Request appointment forms ask questions that lead to conversations.
Request an appointment forms are conversations
Appointment request forms result in a call back from a person, which results in conversation. Forms are essentially a digital conversation with an end user. Appointment request forms should start with general questions and lead to more specific information. The three questions that need to be answered are…
Who are you?
What brought you here today?
How can we help you?
Not surprising these questions are identical to what a nurse or doctor asks when in-taking a new patient. These questions lead to the collection of different types of information which can be organized into groupings. For example, the answer to "Who are you?" is mainly contact information and the answer to "What brought you here today?" is healthcare information. Appointment requests form should guide patients through the discussion about their specific health-related issue.
In-person, when a nurse or doctor asks a question, based on the patient's answer, they will choose which question should or should not be asked next. Online forms can provide a similar user experience by using conditional logic to hide and show questions based on previous answers. Conditional logic can also be used to determine which questions should be required vs optional.
If a request an appointment form is a digital conversation, nothing about this experience should be frustrating. We want to ensure that a patient can book an appointment. With this goal in mind, every appointment form should include a phone number that a patient or caregiver can call to schedule an appointment.
Once the conversation has ended via the patient submitting the form, make sure to confirm their appointment request. Then, tell the patient what to expect next.

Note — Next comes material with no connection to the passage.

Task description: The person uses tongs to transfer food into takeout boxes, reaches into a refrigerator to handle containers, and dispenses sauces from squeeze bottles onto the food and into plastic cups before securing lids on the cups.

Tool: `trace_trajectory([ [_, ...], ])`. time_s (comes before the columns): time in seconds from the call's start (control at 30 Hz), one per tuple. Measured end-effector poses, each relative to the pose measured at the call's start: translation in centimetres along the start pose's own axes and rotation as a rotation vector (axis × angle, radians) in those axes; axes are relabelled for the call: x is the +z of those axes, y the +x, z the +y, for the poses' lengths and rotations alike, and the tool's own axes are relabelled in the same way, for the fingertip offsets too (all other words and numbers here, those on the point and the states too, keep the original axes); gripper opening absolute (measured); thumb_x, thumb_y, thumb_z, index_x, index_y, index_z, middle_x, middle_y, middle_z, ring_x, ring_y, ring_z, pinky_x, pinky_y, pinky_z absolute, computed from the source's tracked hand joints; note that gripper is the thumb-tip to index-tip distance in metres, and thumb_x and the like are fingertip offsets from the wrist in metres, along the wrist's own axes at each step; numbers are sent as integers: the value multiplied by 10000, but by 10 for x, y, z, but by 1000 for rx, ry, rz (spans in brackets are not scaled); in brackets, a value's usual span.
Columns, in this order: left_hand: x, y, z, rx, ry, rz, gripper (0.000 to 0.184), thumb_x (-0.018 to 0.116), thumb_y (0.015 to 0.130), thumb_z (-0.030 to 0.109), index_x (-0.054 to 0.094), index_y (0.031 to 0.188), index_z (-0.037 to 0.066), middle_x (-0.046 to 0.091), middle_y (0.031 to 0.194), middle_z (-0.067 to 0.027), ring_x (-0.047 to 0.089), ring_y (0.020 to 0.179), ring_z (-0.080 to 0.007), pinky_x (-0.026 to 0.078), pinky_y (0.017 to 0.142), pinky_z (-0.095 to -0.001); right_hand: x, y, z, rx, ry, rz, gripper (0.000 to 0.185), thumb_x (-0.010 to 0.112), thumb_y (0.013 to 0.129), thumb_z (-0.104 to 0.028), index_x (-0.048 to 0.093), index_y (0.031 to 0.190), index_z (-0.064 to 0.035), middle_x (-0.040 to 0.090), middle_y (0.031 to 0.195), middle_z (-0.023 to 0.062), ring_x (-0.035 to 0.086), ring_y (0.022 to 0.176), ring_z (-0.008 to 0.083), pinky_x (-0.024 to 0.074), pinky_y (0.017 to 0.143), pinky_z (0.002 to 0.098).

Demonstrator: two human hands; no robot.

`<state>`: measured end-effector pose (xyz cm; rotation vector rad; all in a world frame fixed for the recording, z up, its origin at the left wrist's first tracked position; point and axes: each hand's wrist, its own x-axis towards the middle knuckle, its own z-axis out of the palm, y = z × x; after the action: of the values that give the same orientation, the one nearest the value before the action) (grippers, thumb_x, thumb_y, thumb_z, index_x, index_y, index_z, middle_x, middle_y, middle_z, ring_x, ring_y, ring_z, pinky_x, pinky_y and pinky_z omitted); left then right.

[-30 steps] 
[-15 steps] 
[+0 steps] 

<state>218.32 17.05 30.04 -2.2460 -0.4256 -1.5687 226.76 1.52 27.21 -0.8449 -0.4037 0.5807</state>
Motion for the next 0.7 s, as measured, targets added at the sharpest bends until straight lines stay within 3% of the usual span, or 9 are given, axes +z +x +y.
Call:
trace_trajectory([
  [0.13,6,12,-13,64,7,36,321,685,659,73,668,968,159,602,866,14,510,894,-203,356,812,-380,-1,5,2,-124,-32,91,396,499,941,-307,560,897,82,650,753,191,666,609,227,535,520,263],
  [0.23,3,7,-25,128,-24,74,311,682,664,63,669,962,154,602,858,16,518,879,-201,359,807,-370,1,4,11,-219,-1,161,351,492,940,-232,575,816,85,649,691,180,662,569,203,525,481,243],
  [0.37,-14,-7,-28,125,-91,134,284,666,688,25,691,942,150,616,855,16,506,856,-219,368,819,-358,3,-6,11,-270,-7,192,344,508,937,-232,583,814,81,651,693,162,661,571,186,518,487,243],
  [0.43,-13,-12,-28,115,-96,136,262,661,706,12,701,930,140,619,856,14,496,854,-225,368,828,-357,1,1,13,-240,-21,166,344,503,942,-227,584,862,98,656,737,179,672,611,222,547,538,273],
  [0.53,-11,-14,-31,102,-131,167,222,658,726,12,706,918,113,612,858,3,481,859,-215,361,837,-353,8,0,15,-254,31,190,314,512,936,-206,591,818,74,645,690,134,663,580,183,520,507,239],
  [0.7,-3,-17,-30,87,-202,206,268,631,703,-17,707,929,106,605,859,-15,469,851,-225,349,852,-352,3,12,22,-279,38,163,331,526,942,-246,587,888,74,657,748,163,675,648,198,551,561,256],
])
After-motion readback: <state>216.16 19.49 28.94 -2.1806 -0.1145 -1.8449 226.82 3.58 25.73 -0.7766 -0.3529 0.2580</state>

How top US hospitals approach their online appointment request form?
My next blog post is going to examine how top US hospitals (ranked by US News) are handling online appointment requests. Before reading my evaluations and opinions, you might want to visit the Mayo Clinic, Cleveland Clinic, Johns Hopkins Hospital, and Massachusetts General's appointment request form and ask yourselves if I was a new patient…
How would I feel when filling out these request an appointment form?
Are these appointment request forms providing a good digital experience?
What type of patient journey would one expect at this institution?